Lorenzo suspiró con cierta frustración aunque, pensó, el estado en el que se encontraba Rodolfo Cuevas tal vez podría servir en su propósito de sacarle esa información que no había querido darle a María, acerca de los dueños anteriores de la casa que alquilaban.

—¡No, no! —replicó con apuro—. Es mi primo, Bruno. Vinimos a pagarle el alquiler.

—Te podía esperar un poco más ¿eh? —dijo el hombre, arrastrando las palabras y apoyándose nuevamente en el hombro del muchacho—. ¿Quieren tomar una cervecita?

Los primos  se miraron entre sí y aceptaron, aunque por diferentes razones. Bruno porque, aunque portase uniforme, ya estaba de franco y sumamente cansado; y Lorenzo porque quería estirar el tiempo para poder interrogar a Cuevas.

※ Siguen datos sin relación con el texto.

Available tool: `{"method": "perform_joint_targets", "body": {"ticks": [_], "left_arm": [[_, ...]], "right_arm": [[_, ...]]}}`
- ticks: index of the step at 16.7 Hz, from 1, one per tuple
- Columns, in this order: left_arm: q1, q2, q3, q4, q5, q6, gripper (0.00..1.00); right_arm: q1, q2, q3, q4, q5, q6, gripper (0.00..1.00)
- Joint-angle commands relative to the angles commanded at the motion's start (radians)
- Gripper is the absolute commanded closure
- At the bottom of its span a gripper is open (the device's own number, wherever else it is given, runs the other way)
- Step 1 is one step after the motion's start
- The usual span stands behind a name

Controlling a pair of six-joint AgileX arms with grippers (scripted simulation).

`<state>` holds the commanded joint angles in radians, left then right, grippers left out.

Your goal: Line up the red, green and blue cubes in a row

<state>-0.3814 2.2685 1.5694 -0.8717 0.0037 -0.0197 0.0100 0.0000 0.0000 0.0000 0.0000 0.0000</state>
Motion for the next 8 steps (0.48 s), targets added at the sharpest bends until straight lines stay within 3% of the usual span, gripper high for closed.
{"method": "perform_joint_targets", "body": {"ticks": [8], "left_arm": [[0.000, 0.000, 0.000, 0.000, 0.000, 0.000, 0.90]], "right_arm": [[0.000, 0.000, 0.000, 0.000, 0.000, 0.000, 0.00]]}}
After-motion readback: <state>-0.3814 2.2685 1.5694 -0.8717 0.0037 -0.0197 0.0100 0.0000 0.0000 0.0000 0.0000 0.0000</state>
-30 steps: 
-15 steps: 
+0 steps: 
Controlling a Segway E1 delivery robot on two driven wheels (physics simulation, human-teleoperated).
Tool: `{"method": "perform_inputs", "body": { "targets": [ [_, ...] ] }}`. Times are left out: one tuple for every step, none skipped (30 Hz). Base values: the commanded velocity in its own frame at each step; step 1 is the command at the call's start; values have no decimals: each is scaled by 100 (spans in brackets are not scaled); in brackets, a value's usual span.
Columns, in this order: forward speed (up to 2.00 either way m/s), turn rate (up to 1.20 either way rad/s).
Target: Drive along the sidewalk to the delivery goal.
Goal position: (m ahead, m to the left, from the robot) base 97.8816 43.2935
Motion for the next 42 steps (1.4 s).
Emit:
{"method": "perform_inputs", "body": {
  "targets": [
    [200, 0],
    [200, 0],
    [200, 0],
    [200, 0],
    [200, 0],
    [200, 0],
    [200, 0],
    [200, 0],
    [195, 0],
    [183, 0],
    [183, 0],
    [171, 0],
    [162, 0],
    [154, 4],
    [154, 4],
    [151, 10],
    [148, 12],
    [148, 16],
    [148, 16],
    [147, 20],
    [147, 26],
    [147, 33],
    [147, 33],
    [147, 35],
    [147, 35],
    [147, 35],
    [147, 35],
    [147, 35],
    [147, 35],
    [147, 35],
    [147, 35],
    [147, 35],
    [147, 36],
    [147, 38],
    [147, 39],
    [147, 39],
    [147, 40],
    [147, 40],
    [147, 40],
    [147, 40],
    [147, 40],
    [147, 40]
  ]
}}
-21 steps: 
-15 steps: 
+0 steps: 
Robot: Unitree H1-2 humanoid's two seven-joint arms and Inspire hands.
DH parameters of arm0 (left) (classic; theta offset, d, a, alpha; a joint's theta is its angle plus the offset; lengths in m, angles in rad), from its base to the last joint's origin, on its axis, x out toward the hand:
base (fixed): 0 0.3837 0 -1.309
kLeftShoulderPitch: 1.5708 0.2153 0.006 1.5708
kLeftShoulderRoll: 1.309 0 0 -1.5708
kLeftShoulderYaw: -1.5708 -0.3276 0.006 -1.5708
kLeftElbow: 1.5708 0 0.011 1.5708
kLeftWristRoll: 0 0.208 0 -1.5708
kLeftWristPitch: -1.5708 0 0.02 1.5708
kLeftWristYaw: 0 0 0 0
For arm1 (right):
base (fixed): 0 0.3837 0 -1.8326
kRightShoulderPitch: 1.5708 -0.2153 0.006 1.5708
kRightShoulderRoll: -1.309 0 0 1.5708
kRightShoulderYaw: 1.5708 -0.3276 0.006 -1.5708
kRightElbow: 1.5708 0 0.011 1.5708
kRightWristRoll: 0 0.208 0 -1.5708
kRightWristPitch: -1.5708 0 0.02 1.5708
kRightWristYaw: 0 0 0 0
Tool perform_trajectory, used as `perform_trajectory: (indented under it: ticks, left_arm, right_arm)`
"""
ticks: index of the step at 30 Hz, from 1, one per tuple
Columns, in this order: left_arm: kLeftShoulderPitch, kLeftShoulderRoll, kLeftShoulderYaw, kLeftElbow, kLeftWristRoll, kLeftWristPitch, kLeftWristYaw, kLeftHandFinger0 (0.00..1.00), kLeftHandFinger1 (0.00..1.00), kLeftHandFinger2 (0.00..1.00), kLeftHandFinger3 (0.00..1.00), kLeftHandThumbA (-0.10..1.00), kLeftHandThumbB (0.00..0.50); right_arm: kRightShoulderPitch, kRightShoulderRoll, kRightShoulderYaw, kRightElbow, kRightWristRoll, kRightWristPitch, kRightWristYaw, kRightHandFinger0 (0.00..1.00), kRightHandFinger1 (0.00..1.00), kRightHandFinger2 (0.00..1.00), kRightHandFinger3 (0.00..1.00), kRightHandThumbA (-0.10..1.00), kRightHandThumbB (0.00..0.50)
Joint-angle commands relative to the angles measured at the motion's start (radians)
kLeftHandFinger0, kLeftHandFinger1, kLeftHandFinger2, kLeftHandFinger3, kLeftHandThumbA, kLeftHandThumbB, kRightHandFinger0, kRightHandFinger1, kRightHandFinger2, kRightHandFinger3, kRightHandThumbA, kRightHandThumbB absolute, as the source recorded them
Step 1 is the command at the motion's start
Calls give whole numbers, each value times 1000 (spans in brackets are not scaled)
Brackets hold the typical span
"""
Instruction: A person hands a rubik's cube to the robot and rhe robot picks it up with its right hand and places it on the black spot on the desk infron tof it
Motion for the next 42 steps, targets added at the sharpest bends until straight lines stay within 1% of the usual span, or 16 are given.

Una vez estuvieron ubicados frente a la mesa de una amplia galería llena de plantas y en compañía de un viejo golden retriever que apenas se movía y los observaba con indiferencia, Lorenzo preguntó.

—Dígame, por favor, ¿qué sabe usted de los Sandoval?

Cuevas se puso serio y por un instante, la botella de la que estaba sirviendo los vasos, quedó suspendida en su mano.

—Eran buena gente —masculló luego de un ligero carraspeo—. Un desastre lo que ocurrió, verdaderamente...

—¿Usted los conocía?

—Sí... No éramos amigos,  pero íbamos al mismo club y a veces hablábamos... ¡Fue una masacre! —suspiró—. Al pobre Benito hasta le sacaron los ojos...

Cuevas se dejó caer sobre una banqueta, asió el vaso frente a él y lo levantó.

—¡Salud, muchachos!

—Salud.

—Los Sandoval tenían bastante dinero, es cierto —continuó—, pero no tanto  como se cree. Vieron cómo es eso, la gente habla por hablar... Es mentira que tuvieran una gran fortuna... En realidad, la casa ésa donde están ustedes, se  la había comprado Benito a mi padre hace muchísimo tiempo con una hipoteca que pagaron en diez o veinte años, no me acuerdo...

—¿Usted cree que de verdad, el hijo y la nuera los mataron?

—¿Valentín? ¡No! Esa es una idea ridícula de los investigadores que no tienen idea de lo  que pasó y se ponen a inventar cosas... Valentín era un chico amoroso y su mujer, Lucila, también... ¡Pobrecitos, vaya uno a saber lo  que les hicieron...!

—¿Usted cree que están muertos?

—¡Estoy seguro! ¡Si Valentín siguiera vivo habría movido cielo y tierra para encontrar al asesino de sus padres! El chico los adoraba.